▶ Task description
Every line from the top of the material through the line holding "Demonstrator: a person" should be copied exactly, and only those lines.

^^^^

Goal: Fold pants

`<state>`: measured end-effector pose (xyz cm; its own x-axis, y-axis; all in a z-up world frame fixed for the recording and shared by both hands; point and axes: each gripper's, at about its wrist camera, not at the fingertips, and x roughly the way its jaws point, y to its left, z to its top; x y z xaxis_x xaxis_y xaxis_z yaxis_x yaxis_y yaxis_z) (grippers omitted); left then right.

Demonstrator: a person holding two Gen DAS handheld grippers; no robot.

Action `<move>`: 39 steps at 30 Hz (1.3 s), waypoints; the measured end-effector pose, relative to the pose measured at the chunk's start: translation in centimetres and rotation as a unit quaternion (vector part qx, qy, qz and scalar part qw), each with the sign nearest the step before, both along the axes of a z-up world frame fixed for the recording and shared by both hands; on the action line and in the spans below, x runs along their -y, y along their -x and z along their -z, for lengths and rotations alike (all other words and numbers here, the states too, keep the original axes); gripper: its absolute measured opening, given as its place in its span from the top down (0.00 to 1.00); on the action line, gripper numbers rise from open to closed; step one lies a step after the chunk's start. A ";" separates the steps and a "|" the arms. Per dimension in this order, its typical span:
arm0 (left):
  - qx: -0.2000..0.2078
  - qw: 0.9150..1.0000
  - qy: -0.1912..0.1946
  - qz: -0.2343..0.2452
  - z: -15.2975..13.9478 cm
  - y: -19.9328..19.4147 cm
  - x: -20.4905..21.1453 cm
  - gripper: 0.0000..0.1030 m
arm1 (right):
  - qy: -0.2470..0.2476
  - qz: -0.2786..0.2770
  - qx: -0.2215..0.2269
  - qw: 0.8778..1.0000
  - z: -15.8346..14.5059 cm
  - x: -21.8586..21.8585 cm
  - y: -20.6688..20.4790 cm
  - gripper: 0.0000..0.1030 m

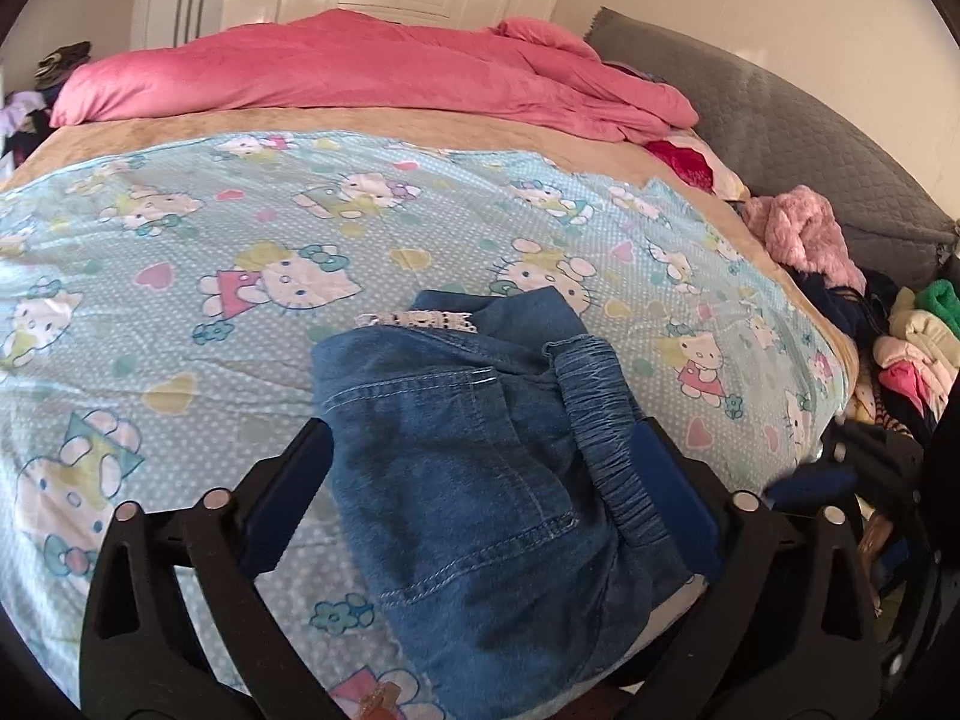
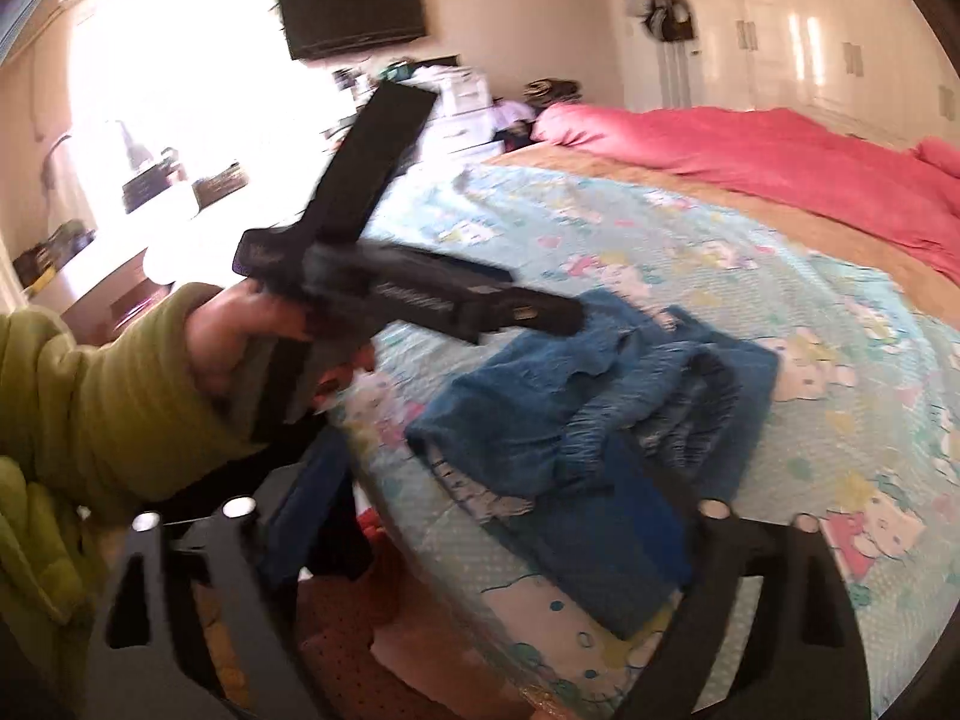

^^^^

▶ Completed exercise
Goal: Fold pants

`<state>`: measured end-effector pose (xyz cm; its own x-axis, y-axis; all in a z-up world frame fixed for the recording and shared by both hands; point and axes: each gripper's, at about its wrist camera, not at the fingertips, and x roughly the way its jaws point, y to its left, z to its top; x y z xaxis_x xaxis_y xaxis_z yaxis_x yaxis_y yaxis_z) (grippers omitted); left then right.

Demonstrator: a person holding two Gen DAS handheld grippers; no robot.

What the exercise asked for has been given in full.